[Courtesy photo]

Utah state residents will begin receiving ballots in the mail this week and election officials are urging voters to make their choices and return their ballots as soon as possible. All mailed ballots must be postmarked by Nov. 2. Voters may also leave their ballots in a drop box at the Clerk/Auditor’s Office within the Grand County building (125 E. Center Street, Moab) during normal business hours, Monday through Friday from 8 a.m. until 5 p.m., and between 7 a.m. and 8 p.m. on Election Day, Nov. 3.

Stephen Stocks grew up in Moab, where his family roots stretch back generations. After going to law school, Stocks returned; he and his wife live near the heart of town. Stocks is an attorney with a law firm that provides general legal assistance in family and criminal law. He chaired the Grand County Change of Form of Government Study Committee over a nine-month period, which led to this year’s Proposition 10 on the ballot. Stocks is running as an independent candidate and has declined any campaign donations.

Grand County brings in a significant amount of money to Utah’s tourism economy but appears to struggle to be heard at the State Legislature. How do you plan on building local political power?

Grand County must create and foster relationships at the state level. These relationships can go beyond the ‘political backdoors’ and instead foster working relationships with our representatives at the state level. The goal is that Moab’s booming tourist economy becomes more balanced with education for both the tourists and the local population. When I grew up here, I still fondly remember the old slogan: “Don’t bust the crust.” We can incorporate education and tourism without selling ourselves short.

The COVID-19 pandemic has exposed how tenuous some aspects of the local economy are. How would you work to strengthen local businesses in the future?

The local economy is extremely dependent on tourism. Oil and gas, mineral leases and non-renewal energies could provide additional streams of income. The local population is very environmentally conscientious, which means there is less favor for these items. [The pandemic] has also provided education for local businesses to understand that the tourism stream of income is not endless. This additional education can help the businesses understand that there is a risk in opening in Moab, Utah. Thus, they need to incorporate resiliency in their own business models. Grand County can also assist these businesses by providing education and business resources for these businesses.

What’s an example of a great ordinance or political move you’ve seen in the last few years here in Grand County?

I believe that it is important to create laws and establish follow-through with any laws that we would like to make.

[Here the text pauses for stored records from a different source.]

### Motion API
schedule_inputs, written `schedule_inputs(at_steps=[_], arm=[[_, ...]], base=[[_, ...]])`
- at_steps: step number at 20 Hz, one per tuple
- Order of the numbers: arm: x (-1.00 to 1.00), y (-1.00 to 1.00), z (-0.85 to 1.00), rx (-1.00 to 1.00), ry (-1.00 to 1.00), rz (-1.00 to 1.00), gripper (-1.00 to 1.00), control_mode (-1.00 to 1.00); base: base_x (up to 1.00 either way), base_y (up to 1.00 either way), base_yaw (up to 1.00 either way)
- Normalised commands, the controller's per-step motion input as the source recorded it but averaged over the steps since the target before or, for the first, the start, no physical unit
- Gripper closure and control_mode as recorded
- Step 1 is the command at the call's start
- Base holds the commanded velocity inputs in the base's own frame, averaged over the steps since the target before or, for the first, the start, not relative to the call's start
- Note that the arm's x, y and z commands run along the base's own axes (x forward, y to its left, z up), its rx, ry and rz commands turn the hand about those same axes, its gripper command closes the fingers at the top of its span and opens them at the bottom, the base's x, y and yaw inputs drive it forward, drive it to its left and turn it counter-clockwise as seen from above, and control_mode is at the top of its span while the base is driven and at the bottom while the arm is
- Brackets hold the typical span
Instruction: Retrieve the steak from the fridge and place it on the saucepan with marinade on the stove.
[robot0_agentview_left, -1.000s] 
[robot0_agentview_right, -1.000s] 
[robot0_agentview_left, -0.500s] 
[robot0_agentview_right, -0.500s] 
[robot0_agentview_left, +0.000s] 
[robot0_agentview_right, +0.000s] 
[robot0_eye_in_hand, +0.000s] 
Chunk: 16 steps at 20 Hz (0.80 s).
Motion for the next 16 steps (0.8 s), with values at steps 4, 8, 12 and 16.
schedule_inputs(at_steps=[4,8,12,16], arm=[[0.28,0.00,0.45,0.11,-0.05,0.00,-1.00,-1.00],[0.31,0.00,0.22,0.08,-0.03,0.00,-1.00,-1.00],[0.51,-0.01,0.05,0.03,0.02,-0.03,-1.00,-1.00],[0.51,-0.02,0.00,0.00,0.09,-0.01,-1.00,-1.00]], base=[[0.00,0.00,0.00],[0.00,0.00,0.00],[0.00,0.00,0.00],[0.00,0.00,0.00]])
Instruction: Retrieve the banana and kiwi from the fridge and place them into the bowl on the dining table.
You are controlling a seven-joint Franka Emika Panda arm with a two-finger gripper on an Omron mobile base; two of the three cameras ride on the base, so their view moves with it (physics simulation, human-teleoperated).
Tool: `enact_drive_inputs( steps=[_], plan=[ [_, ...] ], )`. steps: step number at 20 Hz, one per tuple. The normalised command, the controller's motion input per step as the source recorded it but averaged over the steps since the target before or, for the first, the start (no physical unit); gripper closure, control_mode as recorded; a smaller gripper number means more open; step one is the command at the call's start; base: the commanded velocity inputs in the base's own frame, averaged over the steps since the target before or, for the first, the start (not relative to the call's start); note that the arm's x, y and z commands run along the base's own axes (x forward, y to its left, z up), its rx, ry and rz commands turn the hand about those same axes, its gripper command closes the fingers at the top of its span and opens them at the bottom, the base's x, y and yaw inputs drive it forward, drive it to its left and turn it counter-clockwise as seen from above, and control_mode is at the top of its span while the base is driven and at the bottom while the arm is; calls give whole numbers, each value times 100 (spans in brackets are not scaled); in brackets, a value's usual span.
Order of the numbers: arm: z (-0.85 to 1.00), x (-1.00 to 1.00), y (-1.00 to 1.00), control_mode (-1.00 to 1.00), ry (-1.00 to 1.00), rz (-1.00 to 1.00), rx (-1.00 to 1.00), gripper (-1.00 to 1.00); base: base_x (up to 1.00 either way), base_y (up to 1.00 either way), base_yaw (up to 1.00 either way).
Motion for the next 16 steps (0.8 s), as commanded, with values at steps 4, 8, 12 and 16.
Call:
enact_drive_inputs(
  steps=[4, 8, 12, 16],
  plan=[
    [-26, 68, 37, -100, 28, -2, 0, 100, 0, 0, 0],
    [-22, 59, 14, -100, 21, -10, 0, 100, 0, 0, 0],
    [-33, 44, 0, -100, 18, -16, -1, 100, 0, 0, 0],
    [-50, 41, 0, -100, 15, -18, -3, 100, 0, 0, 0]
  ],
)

Failure to follow through with the proposals creates an image that Grand County does not respect its own laws. We have seen an example of this with the recent mask mandate. If we want to make a law regarding mask mandates, we need to take the decision seriously. This means providing resources for enforcement of the law instead of passing “feel-good measures.” Regarding political moves, I think one of the best examples of a political move, to the detriment of the community, was the Grand County Council’s decision to nearly triple their salary while in office. This is not what the community needed then, and now we are facing budgetary issues. To date, the Grand County Council has still not reduced its salary even while facing the COVID pandemic economic impacts.

Development and zoning changes are hugely important, particularly along the county line in the Spanish Valley area. If you could change one thing about how Grand and San Juan counties work together, what would it be and why?

I believe that the development of Spanish Valley could incorporate both Grand County and San Juan County. The development of the area will need to focus on the desires of the individuals living in these areas. Many individuals choose to live in these areas away from the buzz of Moab. We must respect that decision. Thus, I believe the development of the area should be a combination of the Grand County representatives, San Juan County representatives, and the individuals of the community. This should happen prior to involving the interested business.

How do you plan to involve residents who feel left out of the decision-making process?

You cannot force individuals in the community to be a part of a decision. One example was the Grand County Change in Form of Government Study Committee process. Every single meeting was held open to the public. Additionally, we held open houses in Castle Valley, Spanish Valley, and in Moab. This happened over the course of nine months. Still, we have public officials state that the community was left out of the decision. My plan would be to have as much public comment as possible, post these online, at the library, and if possible, on the Facebook pages of the government.

How would you evaluate a proposal to build a new piece of public infrastructure?

The infrastructure of Grand County should be based on need and use. If the community would benefit from the proposed infrastructure development, and it can be added to the budget without creating an undue burden on the taxpayers then we would implement the project. There are many projects that have been lost in the implementation process or have taken decades to approve. We need to be mindful of the projects that are in the pipeline and give priority to those that are most necessary.

What three steps would you take to put Grand County on a firmer footing for future growth?

Explore reasonable efforts to diversify the economy, implement those efforts and during the process, stabilize the existing businesses with education and resources.

If you received a $1 million grant to use for the county any way you wanted, what would you do with it and why?

I believe that Grand County could invest in renewable energy such as a solar farm. Additionally, if there is any overage, I would dedicate resources to fiber internet as it is critical for our day-to-day lives as, due to COVID, our students, teachers, court staff and even our government representatives are required to transition online.